A new report (albeit from unnamed industry sources, not Edward Snowden) alleges that the government has used the broad powers granted it by the Patriot Act to demand broad information about a user's passwords, website security, and even encryption information from service providers. The benefits of having this type of information are enormous, as it theoretically allows the government to directly monitor an account as email is sent and received. Email is typically the central repository for website login data and username/password information at any number of sites; it's used as identity verification when resetting mobile passwords or as part of the security process when accessing a secured site from an unknown location.

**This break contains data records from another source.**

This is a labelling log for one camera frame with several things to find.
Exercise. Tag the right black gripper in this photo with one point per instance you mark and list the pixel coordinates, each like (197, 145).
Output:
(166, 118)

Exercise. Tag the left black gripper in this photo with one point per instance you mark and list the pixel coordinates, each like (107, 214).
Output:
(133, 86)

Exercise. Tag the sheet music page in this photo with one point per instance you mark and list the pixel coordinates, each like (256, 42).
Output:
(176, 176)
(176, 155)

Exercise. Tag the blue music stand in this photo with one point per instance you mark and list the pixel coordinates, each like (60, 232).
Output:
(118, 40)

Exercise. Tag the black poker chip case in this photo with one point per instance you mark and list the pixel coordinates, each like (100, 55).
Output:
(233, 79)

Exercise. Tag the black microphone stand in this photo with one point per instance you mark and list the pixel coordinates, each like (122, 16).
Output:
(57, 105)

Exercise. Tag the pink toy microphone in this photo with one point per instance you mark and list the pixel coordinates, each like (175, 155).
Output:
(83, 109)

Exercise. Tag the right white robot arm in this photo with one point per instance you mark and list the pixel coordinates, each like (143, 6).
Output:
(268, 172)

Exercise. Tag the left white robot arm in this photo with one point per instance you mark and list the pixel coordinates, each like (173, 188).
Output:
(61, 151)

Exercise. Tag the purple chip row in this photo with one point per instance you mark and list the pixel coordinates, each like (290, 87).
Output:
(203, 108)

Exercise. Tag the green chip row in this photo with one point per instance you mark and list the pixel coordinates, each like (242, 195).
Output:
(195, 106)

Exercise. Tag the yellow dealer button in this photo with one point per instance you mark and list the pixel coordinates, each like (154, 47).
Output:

In short, having access to this information is a huge deal -- and if these allegations are true, the government has no qualms about demanding it. Again, Google
, and other companies have trotted out representatives to claim they push back hard against these sorts of demands, and again, all the evidence suggests their pushing back is irrelevant. FISA
warrants can't be challenged in court, which means the practical results of such a challenge are as follows:
FBI/NSA: "We want this information."
Yahoo, etc: "Get a warrant."
FBI/NSA: "Here you go."
Yahoo, etc: "Here's your data."
The CNET article that originally explores this topic, unfortunately, departs into left field at this point, implying that because websites liked LinkedIn and Twitter use a difficult hashing algorithm called bcrypt, it would be extremely expensive for the NSA to brute-force these passwords. The current estimate for the cost of brute-forcing a 10-character password in a single day is about $60 million dollars -- not the $1.2 billion originally estimated in 2009.

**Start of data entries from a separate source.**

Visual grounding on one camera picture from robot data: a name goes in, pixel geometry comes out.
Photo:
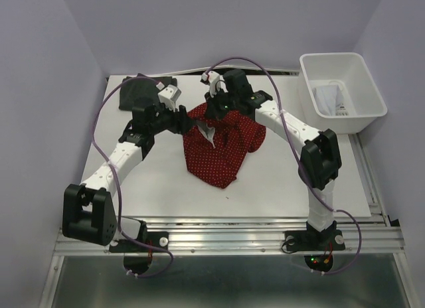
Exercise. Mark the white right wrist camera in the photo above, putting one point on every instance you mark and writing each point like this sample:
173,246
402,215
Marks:
213,80

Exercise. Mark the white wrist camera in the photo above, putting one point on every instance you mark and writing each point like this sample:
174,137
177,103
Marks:
169,96
213,80

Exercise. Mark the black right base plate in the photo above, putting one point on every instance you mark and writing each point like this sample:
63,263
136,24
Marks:
309,241

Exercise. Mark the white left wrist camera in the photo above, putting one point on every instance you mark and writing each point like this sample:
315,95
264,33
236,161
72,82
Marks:
169,96

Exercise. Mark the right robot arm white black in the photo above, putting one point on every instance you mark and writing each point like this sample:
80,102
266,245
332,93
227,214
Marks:
317,152

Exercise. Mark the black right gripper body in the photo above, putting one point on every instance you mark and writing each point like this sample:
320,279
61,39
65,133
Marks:
221,103

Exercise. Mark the white plastic bin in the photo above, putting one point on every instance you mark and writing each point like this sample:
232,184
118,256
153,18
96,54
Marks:
349,70

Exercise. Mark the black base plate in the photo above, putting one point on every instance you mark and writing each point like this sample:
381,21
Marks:
309,241
158,239

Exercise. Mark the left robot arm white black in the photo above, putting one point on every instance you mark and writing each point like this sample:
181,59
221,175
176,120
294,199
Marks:
89,214

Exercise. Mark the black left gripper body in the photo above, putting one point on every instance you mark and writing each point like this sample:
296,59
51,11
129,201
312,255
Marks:
166,119

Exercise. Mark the aluminium rail frame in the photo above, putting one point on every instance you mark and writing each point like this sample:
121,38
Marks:
264,236

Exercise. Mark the dark grey dotted skirt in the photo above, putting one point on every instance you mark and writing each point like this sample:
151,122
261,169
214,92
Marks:
142,91

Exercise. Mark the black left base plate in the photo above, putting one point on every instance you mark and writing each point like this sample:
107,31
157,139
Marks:
158,239

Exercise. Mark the red dotted skirt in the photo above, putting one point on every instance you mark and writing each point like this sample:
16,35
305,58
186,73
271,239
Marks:
218,161

Original image courtesy of Ars Technica
Not only is it well within the NSA's capability to build a $60 million dollar computer dedicated to password cracking, empirical evidence shows it's not necessary. When LinkedIn password hashes leaked earlier this year, upwards of 100 million of them had been cracked in days
. Not by brute-force -- that's the stupid, difficult, work of last resort. Instead, hackers used sophisticated hybrid attack methods that blend dictionary approaches and password-cracking rules with "try everything and see what works" algorithms. Combine that with off-the-shelf GPU hardware, and the reality is that very few passwords would take anything like that much cash to crack.

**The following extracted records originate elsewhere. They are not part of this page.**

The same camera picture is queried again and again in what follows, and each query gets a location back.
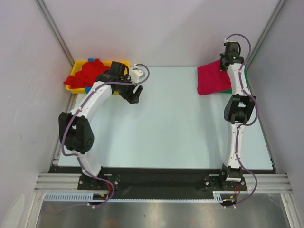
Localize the corner aluminium post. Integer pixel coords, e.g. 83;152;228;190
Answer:
245;0;287;69
35;0;75;66

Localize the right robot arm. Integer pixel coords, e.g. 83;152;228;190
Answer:
219;41;256;190

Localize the blue t shirt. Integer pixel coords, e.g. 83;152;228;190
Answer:
85;58;100;94

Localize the slotted cable duct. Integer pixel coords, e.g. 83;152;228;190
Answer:
44;192;224;203

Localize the aluminium frame rail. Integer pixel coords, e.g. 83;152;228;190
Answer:
34;173;292;193

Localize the magenta t shirt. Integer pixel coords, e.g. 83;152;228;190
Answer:
197;60;232;95

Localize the yellow plastic bin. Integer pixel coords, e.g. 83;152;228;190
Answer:
66;60;130;95

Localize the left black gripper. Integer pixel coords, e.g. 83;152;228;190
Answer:
115;75;143;105

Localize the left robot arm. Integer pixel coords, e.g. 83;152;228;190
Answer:
58;61;150;190

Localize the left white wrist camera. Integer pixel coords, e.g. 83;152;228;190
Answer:
130;64;145;83

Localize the red t shirt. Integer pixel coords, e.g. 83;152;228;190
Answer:
63;59;112;89

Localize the green t shirt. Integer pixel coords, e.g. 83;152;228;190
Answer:
220;69;249;94

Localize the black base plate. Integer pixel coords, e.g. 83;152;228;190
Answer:
47;166;278;200

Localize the right corner aluminium post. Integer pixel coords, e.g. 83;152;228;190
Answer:
245;0;287;69

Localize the left corner aluminium post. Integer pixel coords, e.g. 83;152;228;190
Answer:
35;0;75;66

It's not that this situation fundamentally changes what we knew about the NSA's powers, it just further illustrates how completely the government's spying has infiltrated American life. The first attempt to defund the NSA's operations failed this week, but it failed narrowly; impetus for a fundamental overhaul of how the NSA
does business is still growing in Congress. With multiple requests to the government for more disclosures still pending, it's encouraging to see information like this leaking out -- it's the only way to chip apart the culture of secrecy that's ossified in the 12 years since 9/11.